Well, to follow up with my post from a few days ago, I got the HD DVR upgrade today and the receiver is an HR21. I guess the tech that I was talking to originally didn't know what he was talking about. Shocker, I know...


----------



## TheRatPatrol (Oct 1, 2003)

Drew2k said:


> Here's a question: Which is more distinguishable:
> 
> H23 compared with HR23, or
> 
> ...


I guess the same could be said about them naming their receivers and satellites the same number, D11 and D12.


----------



## Tom Robertson (Nov 15, 2005)

Well... DIRECTV11 is the satellite. We are the ones who shortened the name to D11 in competition with the receiver. 

I suppose we could go to D*11 for the satellite :lol: 

Cheers,
Tom


----------



## cccsdad (Oct 16, 2006)

AirRocker said:


> It's strange that now two people have been told they would be getting an HR23... :scratchin


Make that 3, I was told I would recieve either the HR21 or HR23


----------



## NKy.Yall (Apr 8, 2004)

I do not know if there is a more up-to date thread on the HR23,but I called D* today about getting a replacement for my HR20 { having problems with the unit} the CSR ask me if I had an OTA with the HR20. When I told that I do, she said that I should { for what that’s worth} be getting a HR23 as a replacement. Told her I thought HR22 was the newest unit available. Her reply was yes it is a new receiver but does not have OTA capability and we try and replace receivers as close as possible when customers have trouble with them. She sounded like she knew what she was talking about as opposed to some other CSR`s. So I guess I will find out in 2 days. Have been web searching for more information on this model but not been able to come up with much. Anyone else heard anything in more detail on D*`s HR23 ???????????


----------



## Tom Robertson (Nov 15, 2005)

VeniceDre said:


> There is a new HD DVR coming... 500 GB internal HD from what I just heard today.

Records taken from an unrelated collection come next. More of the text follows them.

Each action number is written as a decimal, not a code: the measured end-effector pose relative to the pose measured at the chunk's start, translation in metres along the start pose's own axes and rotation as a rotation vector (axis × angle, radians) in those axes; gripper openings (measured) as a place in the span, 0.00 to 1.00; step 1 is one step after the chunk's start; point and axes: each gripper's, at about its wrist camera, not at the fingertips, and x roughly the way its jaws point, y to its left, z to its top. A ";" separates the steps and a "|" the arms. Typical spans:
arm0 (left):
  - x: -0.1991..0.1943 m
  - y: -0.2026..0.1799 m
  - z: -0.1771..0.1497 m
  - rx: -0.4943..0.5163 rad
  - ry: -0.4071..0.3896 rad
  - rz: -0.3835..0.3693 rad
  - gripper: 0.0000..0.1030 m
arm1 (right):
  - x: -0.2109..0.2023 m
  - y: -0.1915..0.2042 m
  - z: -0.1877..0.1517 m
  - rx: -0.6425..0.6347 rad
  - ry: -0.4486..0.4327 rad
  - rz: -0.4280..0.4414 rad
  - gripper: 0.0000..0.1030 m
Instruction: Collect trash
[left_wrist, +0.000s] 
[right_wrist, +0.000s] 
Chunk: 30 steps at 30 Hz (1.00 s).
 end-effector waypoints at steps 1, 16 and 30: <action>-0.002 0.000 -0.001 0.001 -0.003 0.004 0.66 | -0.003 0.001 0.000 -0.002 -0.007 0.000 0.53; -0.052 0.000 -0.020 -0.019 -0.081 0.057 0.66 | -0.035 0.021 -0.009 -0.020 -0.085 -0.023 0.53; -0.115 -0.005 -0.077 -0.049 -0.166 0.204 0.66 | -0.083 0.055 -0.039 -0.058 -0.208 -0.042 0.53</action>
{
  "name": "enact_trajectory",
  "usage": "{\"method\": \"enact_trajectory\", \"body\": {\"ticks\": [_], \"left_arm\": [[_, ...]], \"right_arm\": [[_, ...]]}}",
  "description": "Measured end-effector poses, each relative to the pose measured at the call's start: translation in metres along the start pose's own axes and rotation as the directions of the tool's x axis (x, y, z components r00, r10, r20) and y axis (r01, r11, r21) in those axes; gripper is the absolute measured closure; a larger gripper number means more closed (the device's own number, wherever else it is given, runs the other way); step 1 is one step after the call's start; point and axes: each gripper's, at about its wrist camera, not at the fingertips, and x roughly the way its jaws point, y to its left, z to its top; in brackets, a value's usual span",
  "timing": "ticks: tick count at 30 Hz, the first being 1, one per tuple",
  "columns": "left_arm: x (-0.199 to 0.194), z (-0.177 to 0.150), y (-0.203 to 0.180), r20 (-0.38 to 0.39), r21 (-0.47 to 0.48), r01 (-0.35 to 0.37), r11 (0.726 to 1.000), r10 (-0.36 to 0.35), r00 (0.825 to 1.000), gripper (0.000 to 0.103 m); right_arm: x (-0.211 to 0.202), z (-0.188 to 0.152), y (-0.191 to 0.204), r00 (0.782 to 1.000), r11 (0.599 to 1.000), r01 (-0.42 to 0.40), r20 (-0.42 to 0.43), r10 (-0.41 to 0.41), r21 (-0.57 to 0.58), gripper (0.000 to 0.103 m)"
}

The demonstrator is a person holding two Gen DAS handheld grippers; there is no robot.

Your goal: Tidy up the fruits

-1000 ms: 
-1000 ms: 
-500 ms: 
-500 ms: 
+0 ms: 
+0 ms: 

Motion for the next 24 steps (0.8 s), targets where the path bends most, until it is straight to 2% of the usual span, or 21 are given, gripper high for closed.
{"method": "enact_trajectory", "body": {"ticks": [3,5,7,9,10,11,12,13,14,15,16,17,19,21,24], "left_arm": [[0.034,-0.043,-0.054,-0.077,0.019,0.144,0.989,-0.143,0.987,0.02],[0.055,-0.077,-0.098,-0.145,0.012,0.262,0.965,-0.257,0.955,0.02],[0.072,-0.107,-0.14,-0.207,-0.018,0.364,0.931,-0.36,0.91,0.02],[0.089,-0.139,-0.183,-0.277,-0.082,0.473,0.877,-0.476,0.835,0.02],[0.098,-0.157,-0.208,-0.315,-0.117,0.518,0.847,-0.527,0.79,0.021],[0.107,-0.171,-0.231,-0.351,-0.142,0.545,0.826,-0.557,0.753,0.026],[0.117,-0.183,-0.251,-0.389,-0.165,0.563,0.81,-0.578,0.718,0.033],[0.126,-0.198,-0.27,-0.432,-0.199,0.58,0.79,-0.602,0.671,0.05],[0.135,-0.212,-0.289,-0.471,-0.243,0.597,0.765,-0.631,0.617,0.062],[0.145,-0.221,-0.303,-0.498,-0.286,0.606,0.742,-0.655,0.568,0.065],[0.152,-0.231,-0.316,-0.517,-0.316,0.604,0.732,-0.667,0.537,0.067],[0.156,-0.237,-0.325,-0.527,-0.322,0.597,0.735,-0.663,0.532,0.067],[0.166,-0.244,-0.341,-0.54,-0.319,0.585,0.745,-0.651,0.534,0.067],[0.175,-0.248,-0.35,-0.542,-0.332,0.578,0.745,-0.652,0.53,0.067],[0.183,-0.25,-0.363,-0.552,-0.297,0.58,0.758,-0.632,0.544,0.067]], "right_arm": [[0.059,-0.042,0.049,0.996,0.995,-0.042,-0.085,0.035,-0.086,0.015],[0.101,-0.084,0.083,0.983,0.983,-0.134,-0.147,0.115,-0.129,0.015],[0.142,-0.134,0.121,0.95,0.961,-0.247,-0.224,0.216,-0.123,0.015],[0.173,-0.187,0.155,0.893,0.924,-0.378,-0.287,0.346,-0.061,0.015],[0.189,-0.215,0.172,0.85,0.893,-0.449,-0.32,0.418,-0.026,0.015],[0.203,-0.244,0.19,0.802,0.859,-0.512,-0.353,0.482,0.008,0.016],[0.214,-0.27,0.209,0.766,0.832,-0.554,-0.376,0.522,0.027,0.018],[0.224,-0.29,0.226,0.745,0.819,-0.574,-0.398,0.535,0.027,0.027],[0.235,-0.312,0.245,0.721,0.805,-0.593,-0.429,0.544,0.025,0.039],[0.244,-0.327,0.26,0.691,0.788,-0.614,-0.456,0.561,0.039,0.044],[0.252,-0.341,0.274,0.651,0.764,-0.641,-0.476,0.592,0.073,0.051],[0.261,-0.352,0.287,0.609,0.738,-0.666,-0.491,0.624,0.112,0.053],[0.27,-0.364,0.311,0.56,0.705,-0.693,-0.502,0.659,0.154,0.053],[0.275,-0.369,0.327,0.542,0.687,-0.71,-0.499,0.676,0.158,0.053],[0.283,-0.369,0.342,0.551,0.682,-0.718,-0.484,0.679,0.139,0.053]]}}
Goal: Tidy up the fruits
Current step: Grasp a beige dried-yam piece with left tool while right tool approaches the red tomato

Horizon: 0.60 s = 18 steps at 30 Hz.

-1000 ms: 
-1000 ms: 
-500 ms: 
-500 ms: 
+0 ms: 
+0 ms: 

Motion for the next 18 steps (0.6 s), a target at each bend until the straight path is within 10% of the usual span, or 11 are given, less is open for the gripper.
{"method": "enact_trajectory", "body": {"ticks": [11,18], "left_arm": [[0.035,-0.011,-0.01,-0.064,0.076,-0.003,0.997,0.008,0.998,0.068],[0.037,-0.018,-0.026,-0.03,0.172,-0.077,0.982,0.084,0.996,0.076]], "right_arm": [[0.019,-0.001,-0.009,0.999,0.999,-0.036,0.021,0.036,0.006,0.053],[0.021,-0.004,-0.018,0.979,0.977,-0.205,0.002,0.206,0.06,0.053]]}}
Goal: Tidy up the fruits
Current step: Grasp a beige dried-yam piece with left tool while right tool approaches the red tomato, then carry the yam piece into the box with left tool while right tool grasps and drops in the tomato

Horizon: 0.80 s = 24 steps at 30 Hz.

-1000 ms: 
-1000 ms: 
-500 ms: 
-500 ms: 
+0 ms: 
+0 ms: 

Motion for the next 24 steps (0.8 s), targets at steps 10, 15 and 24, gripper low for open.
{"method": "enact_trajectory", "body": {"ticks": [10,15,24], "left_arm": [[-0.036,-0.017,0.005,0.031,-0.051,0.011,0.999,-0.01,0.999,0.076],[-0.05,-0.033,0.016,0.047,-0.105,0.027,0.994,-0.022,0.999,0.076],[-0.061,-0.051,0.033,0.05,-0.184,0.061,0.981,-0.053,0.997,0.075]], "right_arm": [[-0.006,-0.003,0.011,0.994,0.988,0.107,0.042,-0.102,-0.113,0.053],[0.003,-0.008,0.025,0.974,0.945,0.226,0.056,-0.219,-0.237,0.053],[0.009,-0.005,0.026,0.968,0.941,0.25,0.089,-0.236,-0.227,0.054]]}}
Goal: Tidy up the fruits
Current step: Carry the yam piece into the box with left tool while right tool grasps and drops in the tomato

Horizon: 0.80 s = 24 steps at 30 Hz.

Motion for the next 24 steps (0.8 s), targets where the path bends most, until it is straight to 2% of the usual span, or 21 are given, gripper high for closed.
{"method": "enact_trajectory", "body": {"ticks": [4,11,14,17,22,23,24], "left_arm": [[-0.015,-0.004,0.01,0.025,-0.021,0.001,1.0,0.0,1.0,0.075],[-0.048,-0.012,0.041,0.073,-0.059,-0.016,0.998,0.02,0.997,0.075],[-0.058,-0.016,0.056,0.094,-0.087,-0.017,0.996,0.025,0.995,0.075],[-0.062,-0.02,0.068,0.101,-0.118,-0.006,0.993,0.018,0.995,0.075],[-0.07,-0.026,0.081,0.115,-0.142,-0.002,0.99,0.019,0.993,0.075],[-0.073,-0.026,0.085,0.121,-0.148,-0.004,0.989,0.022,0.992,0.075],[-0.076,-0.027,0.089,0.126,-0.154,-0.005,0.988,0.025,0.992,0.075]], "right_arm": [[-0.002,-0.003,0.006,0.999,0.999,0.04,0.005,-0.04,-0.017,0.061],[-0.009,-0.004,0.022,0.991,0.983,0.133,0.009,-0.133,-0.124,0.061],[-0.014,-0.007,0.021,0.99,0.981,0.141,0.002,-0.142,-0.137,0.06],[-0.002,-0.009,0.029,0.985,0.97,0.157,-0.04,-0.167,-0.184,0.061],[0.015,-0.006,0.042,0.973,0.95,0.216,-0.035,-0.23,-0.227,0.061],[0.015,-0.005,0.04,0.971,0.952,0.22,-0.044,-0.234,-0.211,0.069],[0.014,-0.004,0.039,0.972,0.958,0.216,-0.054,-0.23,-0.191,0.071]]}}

Since this thread resurrected, I'm betting the new HD DVR VenicDre heard about is the HR22 which is an HR21 with a bigger drive.

Cheers,
Tom


----------



## veryoldschool (Dec 10, 2006)

Tom Robertson said:


> Since this thread resurrected, I'm betting the new HD DVR VenicDre heard about is the HR22 which is an HR21 with a bigger drive.
> 
> Cheers,
> Tom


I'm holding out for the KS40 :lol:


----------



## Tom Robertson (Nov 15, 2005)

veryoldschool said:


> I'm holding out for the KS40 :lol:


I think that model was sunk from the get go...


----------



## veryoldschool (Dec 10, 2006)

Tom Robertson said:


> I think that model was sunk from the get go...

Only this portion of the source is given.